▶ _TRY IT_
Repeat the listing below in full, exactly.

────────────────

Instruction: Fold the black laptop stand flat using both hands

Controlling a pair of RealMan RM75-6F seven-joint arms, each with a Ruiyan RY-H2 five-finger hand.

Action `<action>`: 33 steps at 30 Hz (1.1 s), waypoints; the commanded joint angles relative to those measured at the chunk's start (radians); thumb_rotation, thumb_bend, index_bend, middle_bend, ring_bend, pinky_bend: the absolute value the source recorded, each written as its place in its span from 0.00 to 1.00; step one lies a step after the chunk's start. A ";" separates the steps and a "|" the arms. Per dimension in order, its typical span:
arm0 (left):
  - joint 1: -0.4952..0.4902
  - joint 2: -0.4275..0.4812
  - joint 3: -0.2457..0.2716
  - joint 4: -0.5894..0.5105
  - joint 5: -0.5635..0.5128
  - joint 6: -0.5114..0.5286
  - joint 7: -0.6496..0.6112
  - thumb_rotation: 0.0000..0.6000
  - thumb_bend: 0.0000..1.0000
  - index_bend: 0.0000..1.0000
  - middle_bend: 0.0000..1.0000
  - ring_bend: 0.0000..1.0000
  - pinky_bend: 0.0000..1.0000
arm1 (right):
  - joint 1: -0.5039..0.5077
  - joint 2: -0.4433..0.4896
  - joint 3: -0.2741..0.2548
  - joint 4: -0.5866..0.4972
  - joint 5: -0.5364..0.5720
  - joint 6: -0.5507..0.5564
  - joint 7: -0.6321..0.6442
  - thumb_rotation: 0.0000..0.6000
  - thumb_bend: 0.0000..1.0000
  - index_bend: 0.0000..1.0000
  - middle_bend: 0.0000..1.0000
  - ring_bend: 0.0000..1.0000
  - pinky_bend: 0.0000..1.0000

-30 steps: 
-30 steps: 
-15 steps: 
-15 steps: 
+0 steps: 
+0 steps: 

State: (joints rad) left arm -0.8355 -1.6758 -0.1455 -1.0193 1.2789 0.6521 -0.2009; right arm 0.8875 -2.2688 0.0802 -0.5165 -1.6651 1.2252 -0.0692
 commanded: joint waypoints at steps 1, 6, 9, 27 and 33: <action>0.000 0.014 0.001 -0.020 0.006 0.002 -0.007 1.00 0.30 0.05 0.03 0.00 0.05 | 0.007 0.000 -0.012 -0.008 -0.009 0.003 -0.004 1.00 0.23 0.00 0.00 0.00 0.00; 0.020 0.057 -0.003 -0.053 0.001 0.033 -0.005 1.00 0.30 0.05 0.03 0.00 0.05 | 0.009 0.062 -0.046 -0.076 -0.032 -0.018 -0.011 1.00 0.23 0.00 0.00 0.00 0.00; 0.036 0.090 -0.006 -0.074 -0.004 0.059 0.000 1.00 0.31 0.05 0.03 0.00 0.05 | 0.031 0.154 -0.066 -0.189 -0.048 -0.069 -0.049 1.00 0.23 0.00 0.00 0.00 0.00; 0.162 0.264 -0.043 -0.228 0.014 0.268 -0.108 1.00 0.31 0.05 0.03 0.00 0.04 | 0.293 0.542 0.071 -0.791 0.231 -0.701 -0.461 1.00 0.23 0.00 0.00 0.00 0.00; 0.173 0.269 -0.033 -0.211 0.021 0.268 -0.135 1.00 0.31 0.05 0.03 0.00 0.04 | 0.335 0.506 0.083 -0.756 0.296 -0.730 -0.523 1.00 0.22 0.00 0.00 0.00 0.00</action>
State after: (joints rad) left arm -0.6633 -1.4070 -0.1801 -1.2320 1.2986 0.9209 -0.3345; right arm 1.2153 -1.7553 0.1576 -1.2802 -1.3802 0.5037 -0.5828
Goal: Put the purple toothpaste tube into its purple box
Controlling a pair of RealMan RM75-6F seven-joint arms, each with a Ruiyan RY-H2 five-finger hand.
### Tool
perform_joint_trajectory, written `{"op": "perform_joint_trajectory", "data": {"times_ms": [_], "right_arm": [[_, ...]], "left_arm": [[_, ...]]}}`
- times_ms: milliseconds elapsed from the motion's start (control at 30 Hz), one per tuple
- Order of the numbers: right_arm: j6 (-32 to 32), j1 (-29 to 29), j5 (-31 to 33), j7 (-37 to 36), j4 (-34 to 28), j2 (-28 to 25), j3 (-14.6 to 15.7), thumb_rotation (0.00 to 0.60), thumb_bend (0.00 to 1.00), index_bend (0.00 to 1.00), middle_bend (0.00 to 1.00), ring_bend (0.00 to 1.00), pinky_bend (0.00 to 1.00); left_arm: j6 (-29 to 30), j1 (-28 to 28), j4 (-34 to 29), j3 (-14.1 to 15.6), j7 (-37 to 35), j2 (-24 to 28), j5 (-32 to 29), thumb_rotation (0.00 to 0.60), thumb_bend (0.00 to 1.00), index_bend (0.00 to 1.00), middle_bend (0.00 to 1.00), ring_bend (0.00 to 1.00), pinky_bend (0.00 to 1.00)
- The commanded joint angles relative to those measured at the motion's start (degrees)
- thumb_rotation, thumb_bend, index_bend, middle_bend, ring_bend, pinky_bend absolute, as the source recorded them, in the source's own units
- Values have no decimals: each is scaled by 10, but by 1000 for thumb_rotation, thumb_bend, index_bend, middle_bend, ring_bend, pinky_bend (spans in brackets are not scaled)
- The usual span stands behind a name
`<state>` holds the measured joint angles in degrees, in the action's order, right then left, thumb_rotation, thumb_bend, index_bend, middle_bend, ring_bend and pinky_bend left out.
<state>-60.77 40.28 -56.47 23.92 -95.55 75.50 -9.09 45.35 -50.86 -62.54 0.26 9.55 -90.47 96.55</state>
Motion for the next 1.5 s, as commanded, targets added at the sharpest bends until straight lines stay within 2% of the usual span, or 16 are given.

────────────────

▶ _ANSWER TO THIS PROBLEM_
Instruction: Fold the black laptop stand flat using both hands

Controlling a pair of RealMan RM75-6F seven-joint arms, each with a Ruiyan RY-H2 five-finger hand.

Action `<action>`: 33 steps at 30 Hz (1.1 s), waypoints; the commanded joint angles relative to those measured at the chunk's start (radians); thumb_rotation, thumb_bend, index_bend, middle_bend, ring_bend, pinky_bend: the absolute value the source recorded, each written as its place in its span from 0.00 to 1.00; step one lies a step after the chunk's start. A ";" separates the steps and a "|" the arms. Per dimension in order, its typical span:
arm0 (left):
  - joint 1: -0.4952..0.4902
  - joint 2: -0.4275..0.4812
  - joint 3: -0.2457..0.2716
  - joint 4: -0.5894..0.5105
  - joint 5: -0.5635..0.5128
  - joint 6: -0.5114..0.5286
  - joint 7: -0.6496..0.6112
  - thumb_rotation: 0.0000..0.6000
  - thumb_bend: 0.0000..1.0000
  - index_bend: 0.0000..1.0000
  - middle_bend: 0.0000..1.0000
  - ring_bend: 0.0000..1.0000
  - pinky_bend: 0.0000..1.0000
arm1 (right):
  - joint 1: -0.5039..0.5077
  - joint 2: -0.4433..0.4896
  - joint 3: -0.2741..0.2548
  - joint 4: -0.5866..0.4972
  - joint 5: -0.5364..0.5720
  - joint 6: -0.5507..0.5564
  - joint 7: -0.6321..0.6442
  - thumb_rotation: 0.0000..0.6000
  - thumb_bend: 0.0000..1.0000
  - index_bend: 0.0000..1.0000
  - middle_bend: 0.0000..1.0000
  - ring_bend: 0.0000..1.0000
  - pinky_bend: 0.0000..1.0000

-30 steps: 
-30 steps: 
-15 steps: 
-15 steps: 
+0 steps: 
+0 steps: 

State: (joints rad) left arm -0.8355 -1.6758 -0.1455 -1.0193 1.2789 0.6521 -0.2009; right arm 0.8875 -2.2688 0.0802 -0.5165 -1.6651 1.2252 -0.0692
 commanded: joint waypoints at steps 1, 6, 9, 27 and 33: <action>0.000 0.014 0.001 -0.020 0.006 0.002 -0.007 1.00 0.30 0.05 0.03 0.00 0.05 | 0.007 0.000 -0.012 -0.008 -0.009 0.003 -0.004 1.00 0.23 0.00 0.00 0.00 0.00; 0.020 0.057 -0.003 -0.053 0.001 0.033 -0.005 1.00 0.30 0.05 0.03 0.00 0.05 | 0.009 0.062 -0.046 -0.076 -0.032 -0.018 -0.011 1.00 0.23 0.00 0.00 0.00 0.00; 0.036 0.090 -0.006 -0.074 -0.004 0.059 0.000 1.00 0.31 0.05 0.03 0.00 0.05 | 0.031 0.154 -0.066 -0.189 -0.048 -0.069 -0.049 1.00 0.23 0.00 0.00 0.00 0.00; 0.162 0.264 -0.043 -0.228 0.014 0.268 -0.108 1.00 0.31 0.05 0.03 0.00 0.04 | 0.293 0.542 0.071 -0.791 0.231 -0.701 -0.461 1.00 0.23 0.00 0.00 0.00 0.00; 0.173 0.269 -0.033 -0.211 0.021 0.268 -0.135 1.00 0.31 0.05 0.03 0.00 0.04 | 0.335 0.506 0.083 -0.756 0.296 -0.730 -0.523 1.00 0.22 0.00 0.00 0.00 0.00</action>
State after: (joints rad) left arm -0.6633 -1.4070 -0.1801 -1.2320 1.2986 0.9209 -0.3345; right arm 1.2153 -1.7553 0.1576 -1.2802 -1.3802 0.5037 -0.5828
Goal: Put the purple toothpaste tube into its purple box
Controlling a pair of RealMan RM75-6F seven-joint arms, each with a Ruiyan RY-H2 five-finger hand.
### Tool
perform_joint_trajectory, written `{"op": "perform_joint_trajectory", "data": {"times_ms": [_], "right_arm": [[_, ...]], "left_arm": [[_, ...]]}}`
- times_ms: milliseconds elapsed from the motion's start (control at 30 Hz), one per tuple
- Order of the numbers: right_arm: j6 (-32 to 32), j1 (-29 to 29), j5 (-31 to 33), j7 (-37 to 36), j4 (-34 to 28), j2 (-28 to 25), j3 (-14.6 to 15.7), thumb_rotation (0.00 to 0.60), thumb_bend (0.00 to 1.00), index_bend (0.00 to 1.00), middle_bend (0.00 to 1.00), ring_bend (0.00 to 1.00), pinky_bend (0.00 to 1.00); left_arm: j6 (-29 to 30), j1 (-28 to 28), j4 (-34 to 29), j3 (-14.1 to 15.6), j7 (-37 to 35), j2 (-24 to 28), j5 (-32 to 29), thumb_rotation (0.00 to 0.60), thumb_bend (0.00 to 1.00), index_bend (0.00 to 1.00), middle_bend (0.00 to 1.00), ring_bend (0.00 to 1.00), pinky_bend (0.00 to 1.00)
- The commanded joint angles relative to those measured at the motion's start (degrees)
- thumb_rotation, thumb_bend, index_bend, middle_bend, ring_bend, pinky_bend absolute, as the source recorded them, in the source's own units
- Values have no decimals: each is scaled by 10, but by 1000 for thumb_rotation, thumb_bend, index_bend, middle_bend, ring_bend, pinky_bend (spans in brackets are not scaled)
- The usual span stands behind a name
`<state>` holds the measured joint angles in degrees, in the action's order, right then left, thumb_rotation, thumb_bend, index_bend, middle_bend, ring_bend and pinky_bend left out.
<state>-60.77 40.28 -56.47 23.92 -95.55 75.50 -9.09 45.35 -50.86 -62.54 0.26 9.55 -90.47 96.55</state>
Motion for the next 1.5 s, as commanded, targets added at the sharpest bends until straight lines stay within 2% of the usual span, or 16 are given.

This answer is complete as written.